Omit all pictures, then retype the data exactly as given.

(Listed entries begins)

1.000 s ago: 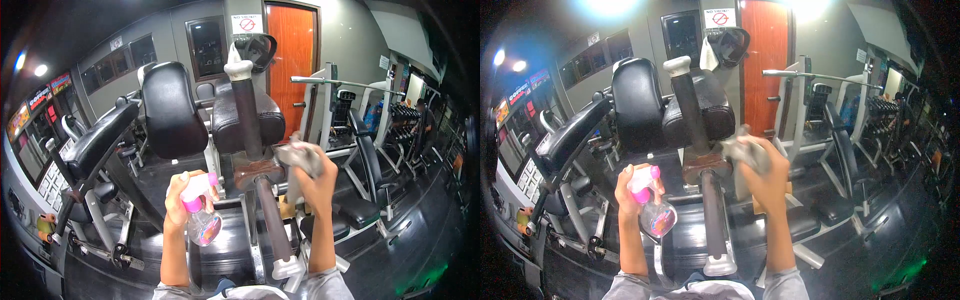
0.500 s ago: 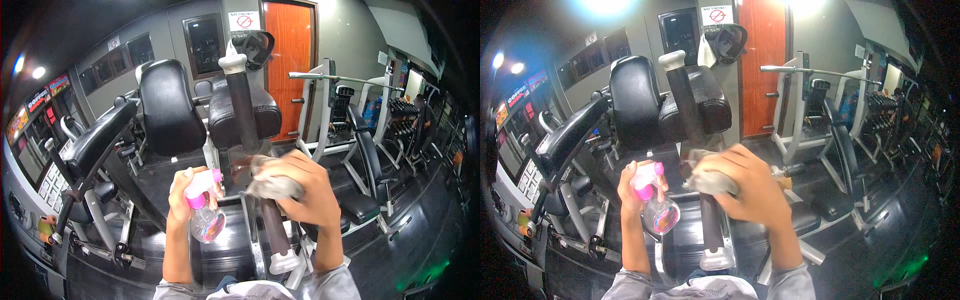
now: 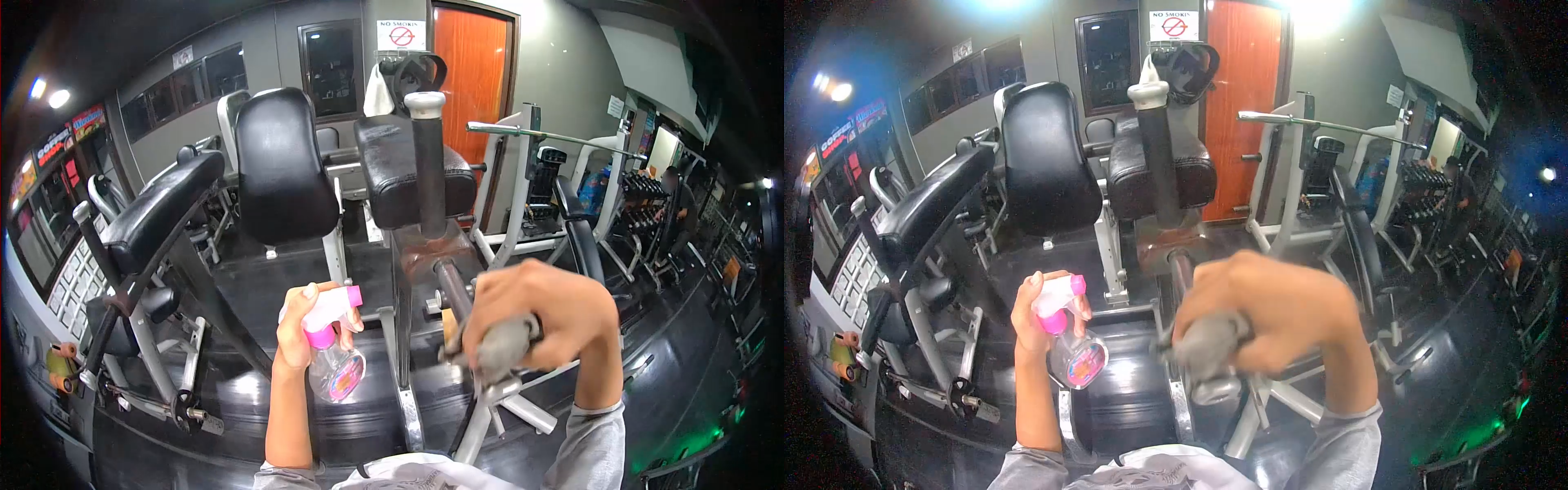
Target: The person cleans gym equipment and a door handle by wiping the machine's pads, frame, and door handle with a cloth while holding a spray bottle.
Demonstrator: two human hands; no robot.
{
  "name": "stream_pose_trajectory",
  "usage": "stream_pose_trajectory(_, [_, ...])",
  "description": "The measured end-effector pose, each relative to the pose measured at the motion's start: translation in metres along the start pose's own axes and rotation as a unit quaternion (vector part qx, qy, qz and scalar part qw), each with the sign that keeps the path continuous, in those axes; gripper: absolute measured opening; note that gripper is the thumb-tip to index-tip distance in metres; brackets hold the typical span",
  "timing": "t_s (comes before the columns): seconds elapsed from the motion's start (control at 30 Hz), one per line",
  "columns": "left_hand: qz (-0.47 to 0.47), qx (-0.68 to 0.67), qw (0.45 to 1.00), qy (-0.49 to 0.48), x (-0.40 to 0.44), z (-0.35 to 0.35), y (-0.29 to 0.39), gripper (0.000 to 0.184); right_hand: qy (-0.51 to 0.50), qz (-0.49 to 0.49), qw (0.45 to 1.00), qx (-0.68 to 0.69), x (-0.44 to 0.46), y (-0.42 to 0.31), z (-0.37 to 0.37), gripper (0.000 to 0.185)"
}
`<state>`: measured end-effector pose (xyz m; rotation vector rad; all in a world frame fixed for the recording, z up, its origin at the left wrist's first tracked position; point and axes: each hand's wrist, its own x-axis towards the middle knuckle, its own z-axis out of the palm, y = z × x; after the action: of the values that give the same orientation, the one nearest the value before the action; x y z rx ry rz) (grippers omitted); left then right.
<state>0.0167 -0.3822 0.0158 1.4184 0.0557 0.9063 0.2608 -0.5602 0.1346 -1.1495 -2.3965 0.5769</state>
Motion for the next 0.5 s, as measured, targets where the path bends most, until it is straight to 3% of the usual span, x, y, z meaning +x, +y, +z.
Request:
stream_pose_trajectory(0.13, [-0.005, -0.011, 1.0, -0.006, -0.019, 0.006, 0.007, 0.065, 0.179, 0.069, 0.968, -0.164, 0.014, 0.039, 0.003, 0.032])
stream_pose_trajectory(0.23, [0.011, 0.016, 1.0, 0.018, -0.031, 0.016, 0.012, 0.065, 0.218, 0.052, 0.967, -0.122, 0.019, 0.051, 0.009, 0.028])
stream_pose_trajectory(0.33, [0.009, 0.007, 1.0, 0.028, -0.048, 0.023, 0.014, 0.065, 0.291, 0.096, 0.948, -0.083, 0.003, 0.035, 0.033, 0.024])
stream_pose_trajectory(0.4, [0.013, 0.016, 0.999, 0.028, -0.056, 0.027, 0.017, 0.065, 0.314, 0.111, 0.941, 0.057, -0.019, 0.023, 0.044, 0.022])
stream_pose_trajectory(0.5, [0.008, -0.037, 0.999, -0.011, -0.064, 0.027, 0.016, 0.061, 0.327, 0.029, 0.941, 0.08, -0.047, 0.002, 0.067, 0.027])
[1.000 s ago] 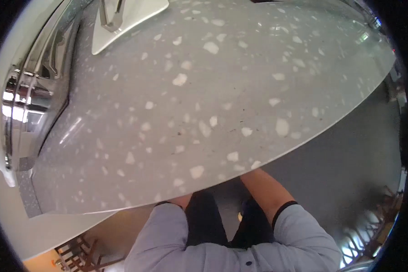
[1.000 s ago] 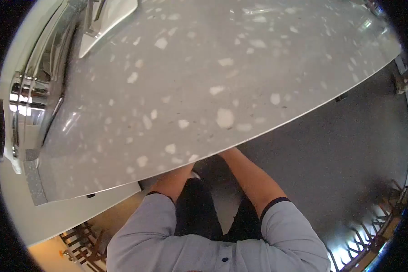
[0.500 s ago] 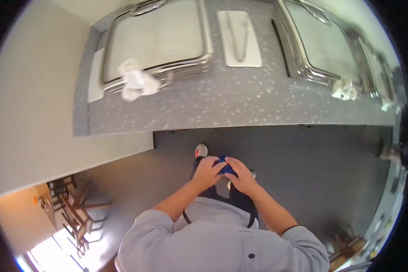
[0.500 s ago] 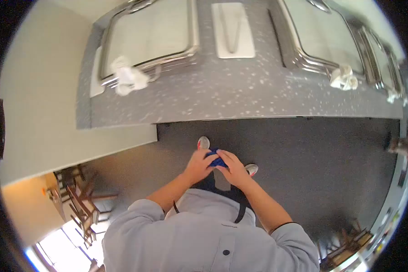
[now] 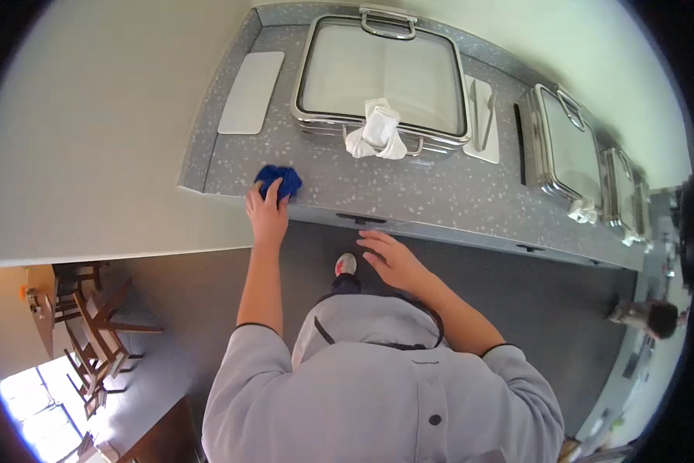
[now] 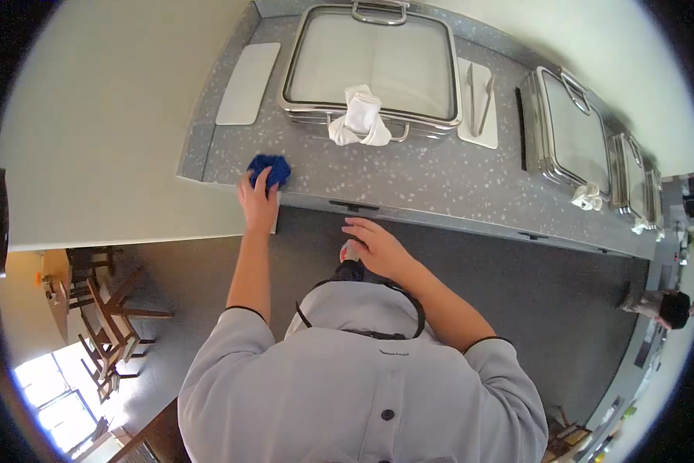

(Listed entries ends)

> [Your response]:
1.000 s ago: 
0.500 s ago: 
now: 
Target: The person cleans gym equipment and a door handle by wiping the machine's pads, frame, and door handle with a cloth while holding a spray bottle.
Demonstrator: two human hands; no robot.
{
  "name": "stream_pose_trajectory",
  "usage": "stream_pose_trajectory(_, [_, ...])",
  "description": "The measured end-effector pose, each relative to the pose measured at the motion's start: translation in metres along the start pose's own axes and rotation as a unit quaternion (vector part qx, qy, qz and scalar part qw), each with the sign that keeps the path continuous, in those axes; gripper: absolute measured opening; note that gripper is the thumb-tip to index-tip distance in metres; brackets hold the typical span",
  "timing": "t_s (comes before the columns): seconds elapsed from the motion's start (control at 30 Hz), one per line",
  "columns": "left_hand: qz (-0.47 to 0.47), qx (-0.68 to 0.67), qw (0.45 to 1.00), qy (-0.49 to 0.48), x (-0.40 to 0.44), z (-0.35 to 0.35), y (-0.29 to 0.39), gripper (0.000 to 0.184); right_hand: qy (-0.51 to 0.50), qz (-0.49 to 0.49), qw (0.45 to 1.00), qx (-0.68 to 0.69), x (-0.44 to 0.46), y (-0.42 to 0.31), z (-0.37 to 0.37), gripper (0.000 to 0.185)"
}
`<state>`: measured end-effector pose (xyz m; rotation vector rad; all in a world frame fixed for the recording, z up, its origin at the left wrist's first tracked position; point and axes: each hand's wrist, its own x-axis towards the middle knuckle, its own z-axis out of the palm, y = z × x; after the action: of the values that give the same orientation, the one nearest the value before the action; x y z rx ry rz) (grippers omitted); left then right.
<state>0.0167 -0.3822 0.0158 1.4184 0.0557 0.9063 0.2608 -0.5602 0.1346 -1.1495 -2.3965 0.5769</state>
Motion for the next 0.5 s, as measured, targets where the path bends most, until it is straight to 3% of the usual span, x, y, z meaning +x, +y, +z.
Request:
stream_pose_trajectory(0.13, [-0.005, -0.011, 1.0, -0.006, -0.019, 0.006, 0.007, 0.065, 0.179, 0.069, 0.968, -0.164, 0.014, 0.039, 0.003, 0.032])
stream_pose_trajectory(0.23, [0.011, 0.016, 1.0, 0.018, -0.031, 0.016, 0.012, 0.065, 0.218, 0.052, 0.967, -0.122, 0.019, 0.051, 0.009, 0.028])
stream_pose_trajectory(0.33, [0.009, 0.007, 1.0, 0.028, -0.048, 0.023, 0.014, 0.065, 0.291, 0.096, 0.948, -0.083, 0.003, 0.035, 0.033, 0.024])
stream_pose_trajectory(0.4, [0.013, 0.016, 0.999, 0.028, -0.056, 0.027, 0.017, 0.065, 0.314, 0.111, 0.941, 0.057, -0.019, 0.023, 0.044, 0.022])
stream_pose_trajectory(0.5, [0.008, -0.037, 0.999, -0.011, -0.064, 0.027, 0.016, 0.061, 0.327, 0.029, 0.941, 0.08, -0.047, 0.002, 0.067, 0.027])
[1.000 s ago] 
[1.000 s ago] 
[0.500 s ago] 
[0.500 s ago] 
[now] 
[now] 

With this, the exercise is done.